Supplied information
○ ○ ○ ○ ○ ○ ○

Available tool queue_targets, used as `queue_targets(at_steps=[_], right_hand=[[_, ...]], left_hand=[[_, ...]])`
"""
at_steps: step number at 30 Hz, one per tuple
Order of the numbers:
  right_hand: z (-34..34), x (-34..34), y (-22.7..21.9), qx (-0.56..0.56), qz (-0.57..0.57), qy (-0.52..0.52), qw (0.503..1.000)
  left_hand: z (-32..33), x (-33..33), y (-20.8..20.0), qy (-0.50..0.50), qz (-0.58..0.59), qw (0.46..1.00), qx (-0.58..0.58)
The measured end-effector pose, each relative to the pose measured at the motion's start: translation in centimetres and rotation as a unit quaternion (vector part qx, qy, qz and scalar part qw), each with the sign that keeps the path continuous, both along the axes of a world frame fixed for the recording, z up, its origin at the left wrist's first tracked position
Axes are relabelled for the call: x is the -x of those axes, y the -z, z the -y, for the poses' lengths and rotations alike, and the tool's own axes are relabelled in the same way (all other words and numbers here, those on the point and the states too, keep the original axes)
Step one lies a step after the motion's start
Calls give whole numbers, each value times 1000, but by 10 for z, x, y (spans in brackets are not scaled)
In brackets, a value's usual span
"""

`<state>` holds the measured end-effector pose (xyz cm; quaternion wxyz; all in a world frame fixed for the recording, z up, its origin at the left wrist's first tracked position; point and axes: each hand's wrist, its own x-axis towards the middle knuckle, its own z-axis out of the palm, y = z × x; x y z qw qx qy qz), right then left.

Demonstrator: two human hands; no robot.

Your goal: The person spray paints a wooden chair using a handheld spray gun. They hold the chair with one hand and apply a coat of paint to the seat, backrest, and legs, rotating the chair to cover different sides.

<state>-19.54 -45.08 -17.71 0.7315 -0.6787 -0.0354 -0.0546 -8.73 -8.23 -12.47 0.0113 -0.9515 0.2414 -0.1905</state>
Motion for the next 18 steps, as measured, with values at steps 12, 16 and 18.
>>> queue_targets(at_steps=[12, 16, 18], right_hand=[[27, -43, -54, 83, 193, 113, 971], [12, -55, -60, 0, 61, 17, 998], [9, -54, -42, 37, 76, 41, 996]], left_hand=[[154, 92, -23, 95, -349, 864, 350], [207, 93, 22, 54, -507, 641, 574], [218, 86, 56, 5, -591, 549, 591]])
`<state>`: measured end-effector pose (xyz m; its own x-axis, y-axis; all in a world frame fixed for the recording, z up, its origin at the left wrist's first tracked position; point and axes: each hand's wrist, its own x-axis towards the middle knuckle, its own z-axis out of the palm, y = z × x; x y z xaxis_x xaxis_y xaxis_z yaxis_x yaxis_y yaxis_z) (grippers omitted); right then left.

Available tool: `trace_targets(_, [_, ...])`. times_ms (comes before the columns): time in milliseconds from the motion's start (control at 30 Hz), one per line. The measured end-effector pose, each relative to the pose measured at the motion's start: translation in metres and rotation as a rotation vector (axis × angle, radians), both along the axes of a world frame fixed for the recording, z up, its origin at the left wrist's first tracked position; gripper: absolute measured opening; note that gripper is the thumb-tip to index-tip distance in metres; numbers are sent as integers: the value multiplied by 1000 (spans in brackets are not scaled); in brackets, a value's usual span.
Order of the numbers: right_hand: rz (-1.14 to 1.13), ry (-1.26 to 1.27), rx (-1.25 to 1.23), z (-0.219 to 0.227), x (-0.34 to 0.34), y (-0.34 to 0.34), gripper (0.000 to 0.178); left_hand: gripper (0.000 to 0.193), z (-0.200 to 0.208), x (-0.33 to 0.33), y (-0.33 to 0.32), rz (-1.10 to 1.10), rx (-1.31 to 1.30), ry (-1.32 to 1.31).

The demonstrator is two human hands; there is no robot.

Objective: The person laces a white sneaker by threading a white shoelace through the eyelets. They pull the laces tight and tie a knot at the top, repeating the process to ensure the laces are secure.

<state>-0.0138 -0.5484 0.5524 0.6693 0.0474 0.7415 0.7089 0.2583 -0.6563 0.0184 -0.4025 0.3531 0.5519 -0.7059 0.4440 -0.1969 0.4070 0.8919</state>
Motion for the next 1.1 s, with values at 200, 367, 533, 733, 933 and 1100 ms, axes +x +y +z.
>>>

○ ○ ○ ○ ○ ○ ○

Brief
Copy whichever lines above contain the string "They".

Solved exercise
Your goal: The person spray paints a wooden chair using a handheld spray gun. They hold the chair with one hand and apply a coat of paint to the seat, backrest, and legs, rotating the chair to cover different sides.
Objective: The person laces a white sneaker by threading a white shoelace through the eyelets. They pull the laces tight and tie a knot at the top, repeating the process to ensure the laces are secure.

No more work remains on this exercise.